== DATA SECTION ==

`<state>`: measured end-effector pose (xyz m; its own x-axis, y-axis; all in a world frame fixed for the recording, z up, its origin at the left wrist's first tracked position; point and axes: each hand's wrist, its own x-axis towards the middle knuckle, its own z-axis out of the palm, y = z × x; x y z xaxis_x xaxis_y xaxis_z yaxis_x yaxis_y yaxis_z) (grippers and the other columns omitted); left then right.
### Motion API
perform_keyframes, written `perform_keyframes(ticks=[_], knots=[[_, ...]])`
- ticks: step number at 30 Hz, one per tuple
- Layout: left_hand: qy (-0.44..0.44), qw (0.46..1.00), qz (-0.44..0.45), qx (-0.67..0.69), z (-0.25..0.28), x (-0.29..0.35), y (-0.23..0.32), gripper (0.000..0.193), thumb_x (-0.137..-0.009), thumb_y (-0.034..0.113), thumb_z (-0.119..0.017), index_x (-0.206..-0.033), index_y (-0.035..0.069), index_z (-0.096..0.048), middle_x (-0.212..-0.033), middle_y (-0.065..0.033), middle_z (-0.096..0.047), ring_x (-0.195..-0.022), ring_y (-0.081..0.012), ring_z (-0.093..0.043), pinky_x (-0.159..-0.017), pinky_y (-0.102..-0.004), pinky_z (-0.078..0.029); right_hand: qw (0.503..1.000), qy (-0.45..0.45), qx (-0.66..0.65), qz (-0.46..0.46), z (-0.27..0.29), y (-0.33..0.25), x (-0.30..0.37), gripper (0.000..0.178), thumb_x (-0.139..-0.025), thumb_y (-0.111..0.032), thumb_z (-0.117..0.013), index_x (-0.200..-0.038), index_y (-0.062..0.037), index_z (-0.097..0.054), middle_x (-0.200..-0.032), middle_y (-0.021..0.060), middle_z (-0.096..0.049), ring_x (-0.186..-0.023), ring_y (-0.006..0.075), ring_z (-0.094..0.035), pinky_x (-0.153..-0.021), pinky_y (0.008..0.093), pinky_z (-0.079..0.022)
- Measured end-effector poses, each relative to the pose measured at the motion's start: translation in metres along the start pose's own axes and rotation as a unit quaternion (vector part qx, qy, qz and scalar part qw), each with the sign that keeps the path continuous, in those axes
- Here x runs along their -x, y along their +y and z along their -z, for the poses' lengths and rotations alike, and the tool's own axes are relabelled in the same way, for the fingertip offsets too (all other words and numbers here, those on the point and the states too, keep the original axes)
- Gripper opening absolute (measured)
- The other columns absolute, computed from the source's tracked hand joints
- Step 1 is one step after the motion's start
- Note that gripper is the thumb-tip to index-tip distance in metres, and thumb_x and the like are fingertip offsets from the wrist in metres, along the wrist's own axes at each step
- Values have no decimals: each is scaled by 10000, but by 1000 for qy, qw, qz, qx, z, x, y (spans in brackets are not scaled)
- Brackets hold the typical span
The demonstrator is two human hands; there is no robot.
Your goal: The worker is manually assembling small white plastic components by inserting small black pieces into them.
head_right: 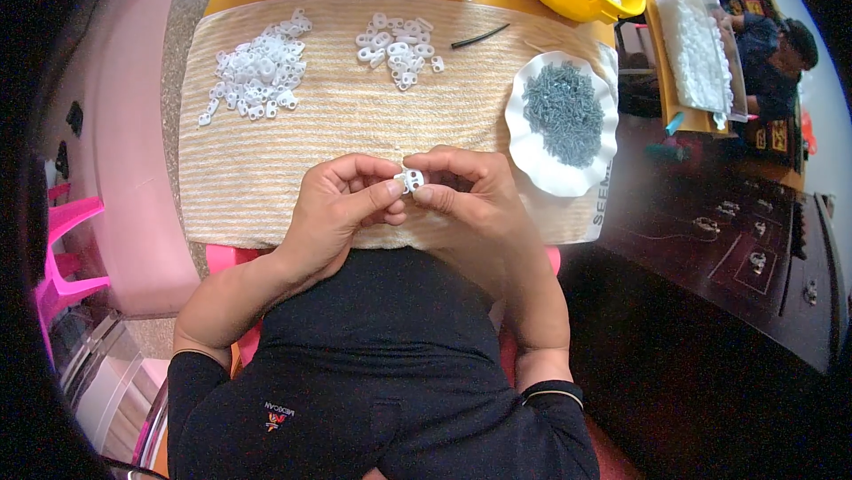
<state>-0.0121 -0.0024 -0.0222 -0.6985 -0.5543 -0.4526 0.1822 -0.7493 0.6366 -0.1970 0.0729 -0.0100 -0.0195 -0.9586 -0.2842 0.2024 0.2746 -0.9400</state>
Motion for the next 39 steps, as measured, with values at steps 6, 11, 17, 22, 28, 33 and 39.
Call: perform_keyframes(ticks=[6,11,17,22,28,33,39], knots=[[1,1000,9,1,-1,1,3,164,-885,45,-652,-1017,-46,-617,-888,-84,-669,-740,-99,-640,-694,-235,-563,1000,0,-10,-10,0,-2,0,307,-842,12,-672,-1142,56,-623,-980,89,-631,-875,129,-600,-744,241,-476],[1,1000,12,3,0,1,2,183,-880,57,-666,-1023,-49,-624,-885,-92,-676,-740,-107,-644,-690,-234,-560,1000,-7,-17,-9,-1,-2,0,308,-841,12,-670,-1142,56,-624,-976,93,-633,-876,131,-602,-746,243,-480],[-3,1000,18,16,0,1,2,172,-877,54,-670,-1009,-50,-633,-874,-93,-678,-737,-116,-645,-679,-234,-555,1000,0,2,4,-6,-8,0,256,-843,-14,-659,-1087,59,-646,-952,74,-677,-878,109,-631,-790,234,-499],[-9,1000,21,21,-1,2,4,164,-876,59,-674,-997,-45,-639,-861,-91,-676,-734,-117,-645,-678,-235,-558,999,-6,-32,-9,-5,-8,1,274,-839,-4,-664,-1105,57,-640,-984,94,-662,-886,130,-628,-772,243,-500],[-7,999,32,27,-1,2,4,162,-869,72,-686,-984,-34,-644,-843,-84,-674,-716,-116,-647,-667,-234,-567,997,-3,-73,-12,-7,-3,2,296,-837,0,-673,-1126,54,-633,-999,116,-647,-885,152,-623,-752,253,-499],[-7,999,31,27,-1,1,3,146,-861,76,-696,-961,-19,-647,-830,-76,-672,-694,-118,-649,-654,-232,-569,997,-8,-79,10,-7,2,3,292,-846,-14,-668,-1127,54,-630,-979,107,-640,-871,150,-614,-754,258,-491],[-43,997,47,48,1,-1,4,147,-865,82,-692,-963,-3,-623,-859,-67,-657,-747,-122,-648,-696,-242,-564,995,-11,-93,44,-10,1,5,300,-853,-42,-673,-1136,45,-625,-974,99,-629,-875,152,-602,-774,265,-476]])
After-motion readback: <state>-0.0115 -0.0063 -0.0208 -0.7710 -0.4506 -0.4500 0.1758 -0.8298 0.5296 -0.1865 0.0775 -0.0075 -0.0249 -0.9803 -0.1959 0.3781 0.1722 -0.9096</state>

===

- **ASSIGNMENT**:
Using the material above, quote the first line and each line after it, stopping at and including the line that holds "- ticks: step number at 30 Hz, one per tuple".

- **TASK OUTPUT**:
`<state>`: measured end-effector pose (xyz m; its own x-axis, y-axis; all in a world frame fixed for the recording, z up, its origin at the left wrist's first tracked position; point and axes: each hand's wrist, its own x-axis towards the middle knuckle, its own z-axis out of the palm, y = z × x; x y z xaxis_x xaxis_y xaxis_z yaxis_x yaxis_y yaxis_z) (grippers and the other columns omitted); left then right.
### Motion API
perform_keyframes, written `perform_keyframes(ticks=[_], knots=[[_, ...]])`
- ticks: step number at 30 Hz, one per tuple

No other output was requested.